Part of Stories-Chapter 1

“What? Not again, please, I’ll pay you back!”                                                                                                                                                                               The window slammed shut in Chloe’s face as she was forced to walk back up along the snow-ridden path. Freezing slush filled her boots through the holes that could not be darned shut and tears welled up in her eyes like a tap that was so frozen it could not turn. That was how she felt now. So cold her joints creaked as she pulled herself along to the next gas supplier, the final man on her list. She wanted to punch something so badly that she found herself grabbing air to let out her anger at the world in whole, at all the people that made her life a misery. Chloe’s hand moved up to knock at the window, but before she could, an elderly man with scraggly grey hair and a cigarette in his hand opened the hatch. “Sir, we just need one more canister of gas, we’ll make it last.” She wasn’t going to let it go this time. She had to get it now. Her eyes flashed like an angry lioness’, but the man seemed to not notice.                                                             “Sorry kid, no can do. I know you can’t pay us, and this is a business I am tryin’ to run.” His hand reached out to shut the hatch, but Chloe’s arm shot up to block it, stronger than ever before.                                                                         “Uncle Mark, believe me, some day I will give you your money back, all forty five dollars, just trust me. Mom and I will not survive this winter; you know what the weatherman said, snowstorms galore. Please…” The tears were back and it took every fiber of her being to stop them from flowing down her frozen cheeks.                                                   “Chloe, you’re a good kid, but you’re not even thirteen yet, you’re barely five foot four and I just can’t see you with forty five dollars any time soon. I know your Mom’s ill, but I can’t help you. I need to provide for my family too.” With that the door closed, and all prospects of living to see Christmas closed their doors with it.

* * * * * * * *

“Mom, I’m home!” she yelled up the stairs, partly to signify to her mother that she was there, partly to wake her if she had fallen asleep.                                                                                                                                                                 “Chloe, did you get gas?” she asked weakly.                                                                                                                      “No Mom, couldn’t pay, but that doesn’t matter, we’ll be able to find wood.” Chloe’s voice had reduced to a soft whisper, her dark eyes glinting in the cold light, her cheeks rosy but pale from the harsh wind outside. It had been more than a year since her mother had fallen ill and her father had left.
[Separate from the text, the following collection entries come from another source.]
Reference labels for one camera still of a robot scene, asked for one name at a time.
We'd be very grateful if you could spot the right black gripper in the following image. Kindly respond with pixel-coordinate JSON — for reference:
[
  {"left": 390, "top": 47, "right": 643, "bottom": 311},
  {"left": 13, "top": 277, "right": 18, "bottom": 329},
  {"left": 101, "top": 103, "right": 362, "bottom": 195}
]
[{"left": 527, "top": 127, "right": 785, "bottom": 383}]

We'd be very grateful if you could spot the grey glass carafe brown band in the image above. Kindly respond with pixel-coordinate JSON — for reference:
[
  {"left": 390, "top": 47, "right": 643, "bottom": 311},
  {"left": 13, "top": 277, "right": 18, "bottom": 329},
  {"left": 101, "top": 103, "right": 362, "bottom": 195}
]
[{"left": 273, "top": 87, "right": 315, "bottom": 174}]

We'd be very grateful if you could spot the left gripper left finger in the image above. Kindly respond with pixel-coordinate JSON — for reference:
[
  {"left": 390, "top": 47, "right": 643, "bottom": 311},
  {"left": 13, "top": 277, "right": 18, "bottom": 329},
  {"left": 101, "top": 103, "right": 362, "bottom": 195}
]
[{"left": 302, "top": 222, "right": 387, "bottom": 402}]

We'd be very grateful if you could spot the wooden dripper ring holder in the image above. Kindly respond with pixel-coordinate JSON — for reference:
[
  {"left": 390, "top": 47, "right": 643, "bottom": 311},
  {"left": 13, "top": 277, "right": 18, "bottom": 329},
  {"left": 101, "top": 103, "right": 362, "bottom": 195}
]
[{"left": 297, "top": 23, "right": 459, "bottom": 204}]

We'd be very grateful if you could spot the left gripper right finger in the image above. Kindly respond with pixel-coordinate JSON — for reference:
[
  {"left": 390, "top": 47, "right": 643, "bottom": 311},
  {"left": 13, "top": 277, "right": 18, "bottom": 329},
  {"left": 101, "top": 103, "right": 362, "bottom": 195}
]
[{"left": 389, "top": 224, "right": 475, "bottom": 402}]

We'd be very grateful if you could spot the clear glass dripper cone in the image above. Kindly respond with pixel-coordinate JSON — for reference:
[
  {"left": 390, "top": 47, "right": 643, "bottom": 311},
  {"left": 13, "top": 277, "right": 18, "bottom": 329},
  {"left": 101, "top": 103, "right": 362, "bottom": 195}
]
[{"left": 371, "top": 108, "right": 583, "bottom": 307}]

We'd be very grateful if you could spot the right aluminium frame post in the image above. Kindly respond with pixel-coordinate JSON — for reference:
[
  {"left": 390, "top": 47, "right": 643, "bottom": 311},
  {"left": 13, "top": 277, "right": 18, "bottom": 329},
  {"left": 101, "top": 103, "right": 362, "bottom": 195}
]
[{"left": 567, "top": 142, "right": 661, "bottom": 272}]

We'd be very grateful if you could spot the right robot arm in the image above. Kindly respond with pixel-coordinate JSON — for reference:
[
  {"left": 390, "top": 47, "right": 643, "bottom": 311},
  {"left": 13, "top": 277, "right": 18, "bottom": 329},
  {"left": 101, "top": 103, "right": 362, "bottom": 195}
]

Chloe had been only eleven then, and the weight of the family was thrust onto her shoulders, having to spend every ounce of her spare time trying to earn money for her mother’s medicine, food and heat. She pushed herself harder than ever at school, so as to be able to earn more for her mother, to prove her dad wrong, to show him he was not needed for them to thrive. Her every waking hour had been devoted to studying and working. She had even sold most of her knee length, dark hair to get enough money for her and her mother. After all of that, it hardly seemed fair that her life had come to he point when it seemed all hope was lost. But then, the doorbell rang.